§ EXERCISE AIM
Word for word, return every record.
*** Opening RECORDS PROVIDED ***
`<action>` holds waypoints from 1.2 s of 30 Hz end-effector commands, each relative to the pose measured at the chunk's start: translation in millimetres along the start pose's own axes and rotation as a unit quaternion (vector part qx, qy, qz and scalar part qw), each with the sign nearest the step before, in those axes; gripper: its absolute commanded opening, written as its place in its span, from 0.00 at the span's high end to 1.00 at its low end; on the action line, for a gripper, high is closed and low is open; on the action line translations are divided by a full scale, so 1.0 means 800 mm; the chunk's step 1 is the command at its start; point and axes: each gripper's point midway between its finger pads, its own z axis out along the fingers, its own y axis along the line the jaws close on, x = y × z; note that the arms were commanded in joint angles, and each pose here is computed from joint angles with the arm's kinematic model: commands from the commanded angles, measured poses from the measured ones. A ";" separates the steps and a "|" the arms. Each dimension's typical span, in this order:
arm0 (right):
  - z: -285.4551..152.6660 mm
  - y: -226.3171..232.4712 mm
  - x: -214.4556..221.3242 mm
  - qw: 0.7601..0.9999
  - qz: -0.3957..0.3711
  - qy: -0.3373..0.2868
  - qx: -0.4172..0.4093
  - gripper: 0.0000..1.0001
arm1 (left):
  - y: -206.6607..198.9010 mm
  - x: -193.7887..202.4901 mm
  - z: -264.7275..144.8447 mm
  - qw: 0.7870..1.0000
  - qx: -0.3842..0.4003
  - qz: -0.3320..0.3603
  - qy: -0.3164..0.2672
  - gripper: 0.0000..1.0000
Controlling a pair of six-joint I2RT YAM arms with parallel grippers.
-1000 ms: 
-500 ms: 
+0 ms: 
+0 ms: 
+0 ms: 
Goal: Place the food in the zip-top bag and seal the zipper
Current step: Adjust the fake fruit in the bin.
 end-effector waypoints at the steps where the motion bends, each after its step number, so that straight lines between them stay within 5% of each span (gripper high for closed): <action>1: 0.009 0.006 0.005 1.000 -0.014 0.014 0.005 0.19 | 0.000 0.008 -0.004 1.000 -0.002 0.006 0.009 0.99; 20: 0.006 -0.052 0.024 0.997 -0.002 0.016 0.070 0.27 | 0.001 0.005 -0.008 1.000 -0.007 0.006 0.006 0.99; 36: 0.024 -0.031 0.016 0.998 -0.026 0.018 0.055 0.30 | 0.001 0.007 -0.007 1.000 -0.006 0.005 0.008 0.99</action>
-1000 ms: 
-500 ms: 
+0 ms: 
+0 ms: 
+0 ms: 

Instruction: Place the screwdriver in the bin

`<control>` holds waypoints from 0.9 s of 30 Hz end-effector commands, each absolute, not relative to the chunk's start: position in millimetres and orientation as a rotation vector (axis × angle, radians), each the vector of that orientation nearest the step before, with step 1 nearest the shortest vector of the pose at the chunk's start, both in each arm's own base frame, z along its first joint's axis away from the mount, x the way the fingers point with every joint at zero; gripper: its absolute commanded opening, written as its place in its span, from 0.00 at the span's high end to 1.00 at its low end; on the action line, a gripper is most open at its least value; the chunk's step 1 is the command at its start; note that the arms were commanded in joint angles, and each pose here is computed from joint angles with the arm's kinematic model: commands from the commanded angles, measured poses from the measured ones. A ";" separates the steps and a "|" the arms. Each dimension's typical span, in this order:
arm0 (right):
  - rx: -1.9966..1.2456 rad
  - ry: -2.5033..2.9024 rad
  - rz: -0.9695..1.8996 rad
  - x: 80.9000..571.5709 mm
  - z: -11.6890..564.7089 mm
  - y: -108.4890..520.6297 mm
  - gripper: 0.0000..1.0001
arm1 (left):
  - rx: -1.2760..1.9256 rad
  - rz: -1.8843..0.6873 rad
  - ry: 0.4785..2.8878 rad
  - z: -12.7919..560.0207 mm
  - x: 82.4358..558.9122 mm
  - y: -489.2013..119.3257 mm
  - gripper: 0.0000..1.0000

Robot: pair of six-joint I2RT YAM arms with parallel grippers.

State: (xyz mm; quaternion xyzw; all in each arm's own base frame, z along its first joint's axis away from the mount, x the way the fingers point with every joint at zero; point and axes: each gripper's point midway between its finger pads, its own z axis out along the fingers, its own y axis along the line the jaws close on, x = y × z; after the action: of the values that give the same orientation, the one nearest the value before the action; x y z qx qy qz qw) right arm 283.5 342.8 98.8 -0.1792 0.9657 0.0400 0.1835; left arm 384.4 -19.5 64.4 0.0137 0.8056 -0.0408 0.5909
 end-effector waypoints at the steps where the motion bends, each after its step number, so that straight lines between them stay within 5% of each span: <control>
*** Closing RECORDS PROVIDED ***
§ TASK OUTPUT
`<action>` holds waypoints from 1.2 s of 30 Hz end-effector commands, each relative to the pose measured at the chunk's start: translation in millimetres along the start pose's own axes and rotation as a unit quaternion (vector part qx, qy, qz and scalar part qw), each with the sign nearest the step before, in those axes; gripper: its absolute commanded opening, written as its place in its span, from 0.00 at the span's high end to 1.00 at its low end; on the action line, for a gripper, high is closed and low is open; on the action line translations are divided by a full scale, so 1.0 means 800 mm; the chunk's step 1 is the command at its start; point and axes: each gripper's point midway between its finger pads, its own z axis out along the fingers, its own y axis along the line the jaws close on, x = y × z; note that the arms were commanded in joint angles, and each pose here is computed from joint angles with the arm's kinematic model: commands from the commanded angles, measured poses from the measured ones. A ";" separates the steps and a "|" the arms. Each dimension's typical span, in this order:
arm0 (right):
  - z: -285.4551..152.6660 mm
  - y: -226.3171..232.4712 mm
  - x: -214.4556..221.3242 mm
  - qw: 0.7601..0.9999
  - qz: -0.3957..0.3711
  - qy: -0.3373..0.2868
  - qx: -0.4172..0.4093
  - gripper: 0.0000..1.0001
arm1 (left):
  - y: -206.6607..198.9010 mm
  - x: -193.7887..202.4901 mm
  - z: -264.7275..144.8447 mm
  - qw: 0.7870..1.0000
  - qx: -0.3842..0.4003
  - qz: -0.3320..0.3603
  - qy: -0.3164..0.2672
  - gripper: 0.0000..1.0000
Controlling a pair of six-joint I2RT YAM arms with parallel grippers.
-1000 ms: 
-500 ms: 
+0 ms: 
+0 ms: 
+0 ms: 
Goal: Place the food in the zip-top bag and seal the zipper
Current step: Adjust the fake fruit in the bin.
 end-effector waypoints at the steps where the motion bends, each after its step number, so that straight lines between them stay within 5% of each span (gripper high for closed): <action>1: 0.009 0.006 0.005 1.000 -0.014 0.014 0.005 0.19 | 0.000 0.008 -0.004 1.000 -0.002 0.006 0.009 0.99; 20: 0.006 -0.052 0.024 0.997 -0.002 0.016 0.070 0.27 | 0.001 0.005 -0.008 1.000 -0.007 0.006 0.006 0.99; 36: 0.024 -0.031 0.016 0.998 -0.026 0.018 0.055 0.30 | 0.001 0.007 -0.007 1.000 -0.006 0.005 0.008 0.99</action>
-1000 ms: 
-500 ms: 
+0 ms: 
+0 ms: 
+0 ms: 

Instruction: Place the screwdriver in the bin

`<control>` holds waypoints from 0.9 s of 30 Hz end-effector commands, each absolute, not relative to the chunk's start: position in millimetres and orientation as a rotation vector (axis × angle, radians), each the vector of that orientation nearest the step before, with step 1 nearest the shortest vector of the pose at the chunk's start, both in each arm's own base frame, z along its first joint's axis away from the mount, x the way the fingers point with every joint at zero; gripper: its absolute commanded opening, written as its place in its span, from 0.00 at the span's high end to 1.00 at its low end; on the action line, a gripper is most open at its least value; the chunk's step 1 is the command at its start; note that the arms were commanded in joint angles, and each pose here is computed from joint angles with the arm's kinematic model: commands from the commanded angles, measured poses from the measured ones. A ";" separates the steps and a "|" the arms. Each dimension's typical span, in this order:
arm0 (right):
  - rx: -1.9966..1.2456 rad
  - ry: -2.5033..2.9024 rad
  - rz: -0.9695..1.8996 rad
  - x: 80.9000..571.5709 mm
  - z: -11.6890..564.7089 mm
  - y: -108.4890..520.6297 mm
  - gripper: 0.0000..1.0001
arm1 (left):
  - rx: -1.2760..1.9256 rad
  - rz: -1.8843..0.6873 rad
  - ry: 0.4785..2.8878 rad
  - z: -12.7919..560.0207 mm
  - x: 82.4358..558.9122 mm
  - y: -489.2013..119.3257 mm
  - gripper: 0.0000..1.0000

Robot: pair of six-joint I2RT YAM arms with parallel grippers.

State: (xyz mm; quaternion xyzw; all in each arm's own base frame, z along its first joint's axis away from the mount, x the way the fingers point with every joint at zero; point and axes: each gripper's point midway between its finger pads, its own z axis out along the fingers, its own y axis along the line the jaws close on, x = y × z; after the action: of the values that give the same orientation, the one nearest the value before the action; x y z qx qy qz qw) right arm 283.5 342.8 98.8 -0.1792 0.9657 0.0400 0.1835; left arm 384.4 -19.5 64.4 0.0137 0.8056 -0.0408 0.5909
 end-effector waypoints at the steps where the motion bends, each after its step number, so that straight lines between them stay within 5% of each span: <control>

This completes the requested output.